2.美联储的噩梦:加息怕戳破,降息怕吹大
聚焦美联储。
美联储当前的目标利率为3.50%至3.75%,7月的联邦公开市场委员会议以9:3维持不变,其中三位委员投票主张加息,引发市场关注。任何关于货币市场的风吹草动,都会扰动市场,并影响到黄金和比特币等资产。
美联储新主席沃什大概是有史以来最痛苦的央行行长,因为在AI时代,央行的运作条件,决策依据,对经济的假设,已经和过去完全不同。而他还要面对美国财政危机以及咄咄逼人,坚持主张激进降息的特朗普。
1)先看加息的风险。
AI资本开支背后嵌套着庞大的债务结构,且大量在表外。国际清算银行(BIS)发现五大科技公司存在约1.65万亿美元的“影子贷款”——GPU的长期合约、数据中心租赁、合资项目,这些不在科技公司的资产负债表上,但本质都是债务,渗透并影响整个金融体系。

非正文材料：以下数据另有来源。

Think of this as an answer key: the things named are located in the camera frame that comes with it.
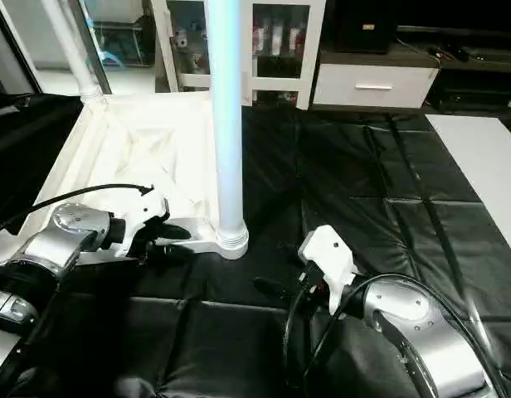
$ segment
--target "drawer handle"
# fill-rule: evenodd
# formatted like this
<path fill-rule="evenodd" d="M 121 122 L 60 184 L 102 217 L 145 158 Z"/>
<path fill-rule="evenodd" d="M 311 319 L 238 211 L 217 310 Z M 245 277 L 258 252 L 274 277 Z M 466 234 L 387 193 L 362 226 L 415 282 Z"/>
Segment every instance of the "drawer handle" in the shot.
<path fill-rule="evenodd" d="M 375 91 L 390 91 L 391 85 L 355 85 L 357 90 L 375 90 Z"/>

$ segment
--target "black speaker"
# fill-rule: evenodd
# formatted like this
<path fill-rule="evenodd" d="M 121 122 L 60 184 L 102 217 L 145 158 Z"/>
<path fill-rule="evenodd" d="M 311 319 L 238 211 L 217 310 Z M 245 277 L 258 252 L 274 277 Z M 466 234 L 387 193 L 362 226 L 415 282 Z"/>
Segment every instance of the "black speaker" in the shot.
<path fill-rule="evenodd" d="M 396 14 L 397 2 L 337 0 L 336 50 L 386 54 L 396 36 Z"/>

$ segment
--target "white table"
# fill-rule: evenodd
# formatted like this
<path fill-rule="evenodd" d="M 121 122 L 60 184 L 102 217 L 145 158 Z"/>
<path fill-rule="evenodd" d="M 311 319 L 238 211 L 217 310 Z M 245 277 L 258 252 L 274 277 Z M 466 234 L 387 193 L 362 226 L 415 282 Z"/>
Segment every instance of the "white table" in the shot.
<path fill-rule="evenodd" d="M 495 118 L 427 118 L 511 248 L 511 133 Z"/>

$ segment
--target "black cable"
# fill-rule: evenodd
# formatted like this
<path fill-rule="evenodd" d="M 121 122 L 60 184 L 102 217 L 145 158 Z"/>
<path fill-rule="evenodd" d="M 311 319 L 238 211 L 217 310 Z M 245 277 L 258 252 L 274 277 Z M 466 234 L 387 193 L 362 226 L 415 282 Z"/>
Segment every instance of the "black cable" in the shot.
<path fill-rule="evenodd" d="M 491 383 L 495 389 L 495 392 L 497 393 L 497 396 L 499 398 L 508 398 L 508 393 L 506 392 L 506 388 L 504 387 L 503 381 L 501 380 L 501 375 L 498 373 L 497 368 L 493 365 L 493 361 L 489 358 L 488 353 L 486 350 L 482 347 L 479 340 L 474 336 L 474 334 L 468 329 L 467 326 L 465 326 L 464 321 L 459 317 L 458 313 L 456 313 L 455 309 L 452 307 L 452 305 L 445 300 L 445 298 L 438 292 L 436 292 L 433 288 L 430 288 L 429 286 L 423 284 L 417 279 L 414 279 L 410 276 L 403 275 L 403 274 L 380 274 L 376 276 L 372 276 L 371 278 L 368 278 L 364 280 L 362 283 L 360 283 L 355 289 L 353 289 L 346 298 L 341 302 L 340 306 L 338 307 L 335 314 L 331 317 L 331 320 L 327 324 L 326 328 L 322 332 L 322 337 L 319 340 L 319 343 L 317 344 L 316 348 L 314 349 L 313 355 L 311 356 L 311 359 L 309 361 L 309 364 L 305 368 L 303 378 L 305 381 L 305 378 L 309 374 L 310 370 L 313 368 L 318 355 L 320 354 L 320 351 L 322 350 L 322 347 L 324 346 L 329 332 L 331 332 L 331 329 L 333 328 L 333 325 L 338 320 L 338 317 L 344 312 L 346 307 L 348 306 L 349 302 L 355 296 L 360 292 L 362 289 L 366 288 L 370 283 L 380 280 L 380 279 L 403 279 L 408 282 L 411 282 L 418 286 L 419 288 L 425 290 L 429 295 L 431 295 L 434 299 L 436 299 L 447 311 L 447 313 L 453 318 L 457 326 L 460 328 L 461 332 L 464 334 L 466 339 L 469 341 L 470 345 L 472 346 L 476 356 L 479 358 L 480 364 L 484 368 L 484 371 L 488 374 L 489 379 L 491 380 Z"/>
<path fill-rule="evenodd" d="M 131 189 L 137 189 L 141 192 L 141 195 L 145 195 L 146 193 L 149 193 L 153 190 L 153 188 L 149 187 L 143 187 L 141 185 L 134 185 L 134 184 L 103 184 L 103 185 L 94 185 L 93 187 L 87 187 L 82 189 L 77 189 L 76 191 L 64 193 L 62 195 L 59 195 L 58 197 L 53 197 L 52 199 L 47 199 L 46 201 L 41 201 L 40 203 L 37 203 L 36 205 L 30 206 L 27 209 L 23 209 L 22 211 L 19 211 L 14 216 L 10 217 L 8 220 L 5 220 L 3 223 L 0 224 L 0 231 L 4 230 L 8 226 L 10 226 L 13 222 L 22 219 L 23 217 L 33 213 L 34 211 L 40 210 L 43 207 L 50 206 L 54 203 L 57 203 L 59 201 L 64 201 L 65 199 L 69 199 L 70 197 L 78 197 L 79 195 L 93 192 L 93 191 L 100 191 L 101 189 L 113 189 L 113 188 L 131 188 Z"/>
<path fill-rule="evenodd" d="M 283 368 L 285 369 L 285 381 L 288 386 L 293 388 L 298 388 L 298 385 L 293 383 L 290 379 L 289 372 L 289 340 L 290 340 L 290 332 L 292 331 L 292 324 L 294 321 L 294 316 L 298 312 L 298 307 L 302 302 L 302 299 L 305 296 L 305 289 L 300 289 L 292 304 L 290 305 L 289 316 L 287 317 L 287 322 L 285 323 L 285 331 L 283 333 L 283 342 L 281 345 L 281 360 L 283 362 Z"/>

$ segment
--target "black mat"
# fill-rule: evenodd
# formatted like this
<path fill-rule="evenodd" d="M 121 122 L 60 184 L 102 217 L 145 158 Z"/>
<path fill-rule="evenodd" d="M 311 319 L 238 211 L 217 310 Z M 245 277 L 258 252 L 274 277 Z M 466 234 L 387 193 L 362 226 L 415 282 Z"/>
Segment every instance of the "black mat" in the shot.
<path fill-rule="evenodd" d="M 280 365 L 286 303 L 253 279 L 290 288 L 295 252 L 322 224 L 361 271 L 416 276 L 464 318 L 473 301 L 511 395 L 511 251 L 484 205 L 424 118 L 344 116 L 243 109 L 246 256 L 75 273 L 13 396 L 300 396 Z M 341 322 L 327 348 L 311 396 L 417 395 L 396 349 L 360 322 Z"/>

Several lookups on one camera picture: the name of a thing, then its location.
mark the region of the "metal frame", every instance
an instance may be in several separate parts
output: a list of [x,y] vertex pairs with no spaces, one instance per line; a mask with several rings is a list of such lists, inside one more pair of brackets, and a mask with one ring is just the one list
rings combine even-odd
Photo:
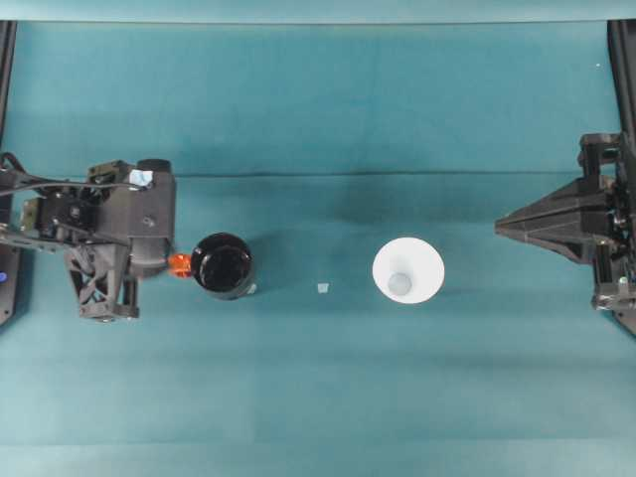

更危险的是其中的循环融资。而AI芯片巨头英伟达起到核心作用:它越来越公开地扮演AI央行的角色,通过提供租赁担保、资产残值兜底、承诺包销算力等金融手段,帮助信用状况较差的中小云厂商和AI实验室融资购买自己的芯片,目前仅英伟达一家,相关担保义务已高达2,300亿美元(英伟达同时还持有700多亿美元的AI企业股权)。英伟达的做法与互联网泡沫时期朗讯科技向弱势客户提供供应商融资的做法高等相似,通过这些操作,人为放大芯片采购规模(“虚增利润”),并推动自己的业绩及股价上涨。此举只会加剧行业的顺周期波动,让英伟达从单纯的芯片供应商变成了整个AI产业的系统性风险承担者,并以英伟达为中心,向外扩散风险。一旦AI需求下行,英伟达不仅自己的营收下滑,还会承担巨额担保损失(或因不承担相关损失,将风险转移),并因为AI行业增长失速导致股债双杀。
法兴银行美国股票策略主管Manish Kabra近期的一个评论:“对于超大规模云厂商,你现在需要看的是CDS(债务违约保险价格),而不是EPS(每股收益)。”
当前的结构,与2008年次贷有神似之处:卖方同时是融资方。当年,投行把房贷打包成债券卖出去,同时又为这些债券提供融资;今天英伟达卖GPU,同时又为买家买GPU提供融资。
而触碰风险的是什么?是中国AI与芯片竞争么?是某个大厂突然眨眼,收缩投资么?瑞·达利欧等业内人士反复强调:捅破泡沫的很可能就是加息行为。而在当前的债权融资广度与深度之下,由加息刺破当前的结构,后果不仅是科技股下跌,加杠杆者爆仓,而是可能通过数据中心投资背后的信贷市场,传导至整个金融体系。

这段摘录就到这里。